Data -
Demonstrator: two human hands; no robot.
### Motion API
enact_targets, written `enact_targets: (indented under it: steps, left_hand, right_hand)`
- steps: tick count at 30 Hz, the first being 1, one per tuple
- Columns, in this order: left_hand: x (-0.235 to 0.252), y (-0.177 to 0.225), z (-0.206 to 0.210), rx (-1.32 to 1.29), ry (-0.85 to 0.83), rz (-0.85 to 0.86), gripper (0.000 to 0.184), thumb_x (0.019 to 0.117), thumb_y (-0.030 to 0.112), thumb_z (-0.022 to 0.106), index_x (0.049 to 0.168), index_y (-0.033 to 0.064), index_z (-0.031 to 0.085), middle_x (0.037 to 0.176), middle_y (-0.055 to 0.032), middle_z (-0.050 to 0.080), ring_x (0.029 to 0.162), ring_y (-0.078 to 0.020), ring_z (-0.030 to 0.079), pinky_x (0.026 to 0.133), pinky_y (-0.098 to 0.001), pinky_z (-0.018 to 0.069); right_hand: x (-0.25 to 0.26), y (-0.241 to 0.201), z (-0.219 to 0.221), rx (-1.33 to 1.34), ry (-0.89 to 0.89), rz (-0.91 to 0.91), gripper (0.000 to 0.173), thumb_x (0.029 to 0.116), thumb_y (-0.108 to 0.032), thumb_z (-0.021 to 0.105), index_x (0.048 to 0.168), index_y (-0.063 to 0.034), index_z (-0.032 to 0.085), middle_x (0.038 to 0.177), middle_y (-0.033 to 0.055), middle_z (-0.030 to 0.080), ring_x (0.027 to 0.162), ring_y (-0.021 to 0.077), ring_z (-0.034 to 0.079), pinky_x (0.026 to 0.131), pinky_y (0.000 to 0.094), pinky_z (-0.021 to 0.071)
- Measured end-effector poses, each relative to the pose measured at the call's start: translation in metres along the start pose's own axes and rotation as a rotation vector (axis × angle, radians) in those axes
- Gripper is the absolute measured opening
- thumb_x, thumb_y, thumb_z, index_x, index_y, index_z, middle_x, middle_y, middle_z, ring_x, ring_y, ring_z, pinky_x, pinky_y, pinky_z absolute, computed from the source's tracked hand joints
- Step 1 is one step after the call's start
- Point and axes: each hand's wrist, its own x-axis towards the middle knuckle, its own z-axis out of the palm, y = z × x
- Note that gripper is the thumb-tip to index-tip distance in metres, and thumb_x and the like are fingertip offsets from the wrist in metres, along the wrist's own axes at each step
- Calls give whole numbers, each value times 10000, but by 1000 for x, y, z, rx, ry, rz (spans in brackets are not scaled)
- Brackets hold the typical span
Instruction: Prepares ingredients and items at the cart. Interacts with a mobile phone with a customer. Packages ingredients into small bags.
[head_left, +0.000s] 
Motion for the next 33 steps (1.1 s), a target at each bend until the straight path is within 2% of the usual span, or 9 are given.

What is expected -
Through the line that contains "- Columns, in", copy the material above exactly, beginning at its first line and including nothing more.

Written response -
Demonstrator: two human hands; no robot.
### Motion API
enact_targets, written `enact_targets: (indented under it: steps, left_hand, right_hand)`
- steps: tick count at 30 Hz, the first being 1, one per tuple
- Columns, in this order: left_hand: x (-0.235 to 0.252), y (-0.177 to 0.225), z (-0.206 to 0.210), rx (-1.32 to 1.29), ry (-0.85 to 0.83), rz (-0.85 to 0.86), gripper (0.000 to 0.184), thumb_x (0.019 to 0.117), thumb_y (-0.030 to 0.112), thumb_z (-0.022 to 0.106), index_x (0.049 to 0.168), index_y (-0.033 to 0.064), index_z (-0.031 to 0.085), middle_x (0.037 to 0.176), middle_y (-0.055 to 0.032), middle_z (-0.050 to 0.080), ring_x (0.029 to 0.162), ring_y (-0.078 to 0.020), ring_z (-0.030 to 0.079), pinky_x (0.026 to 0.133), pinky_y (-0.098 to 0.001), pinky_z (-0.018 to 0.069); right_hand: x (-0.25 to 0.26), y (-0.241 to 0.201), z (-0.219 to 0.221), rx (-1.33 to 1.34), ry (-0.89 to 0.89), rz (-0.91 to 0.91), gripper (0.000 to 0.173), thumb_x (0.029 to 0.116), thumb_y (-0.108 to 0.032), thumb_z (-0.021 to 0.105), index_x (0.048 to 0.168), index_y (-0.063 to 0.034), index_z (-0.032 to 0.085), middle_x (0.038 to 0.177), middle_y (-0.033 to 0.055), middle_z (-0.030 to 0.080), ring_x (0.027 to 0.162), ring_y (-0.021 to 0.077), ring_z (-0.034 to 0.079), pinky_x (0.026 to 0.131), pinky_y (0.000 to 0.094), pinky_z (-0.021 to 0.071)

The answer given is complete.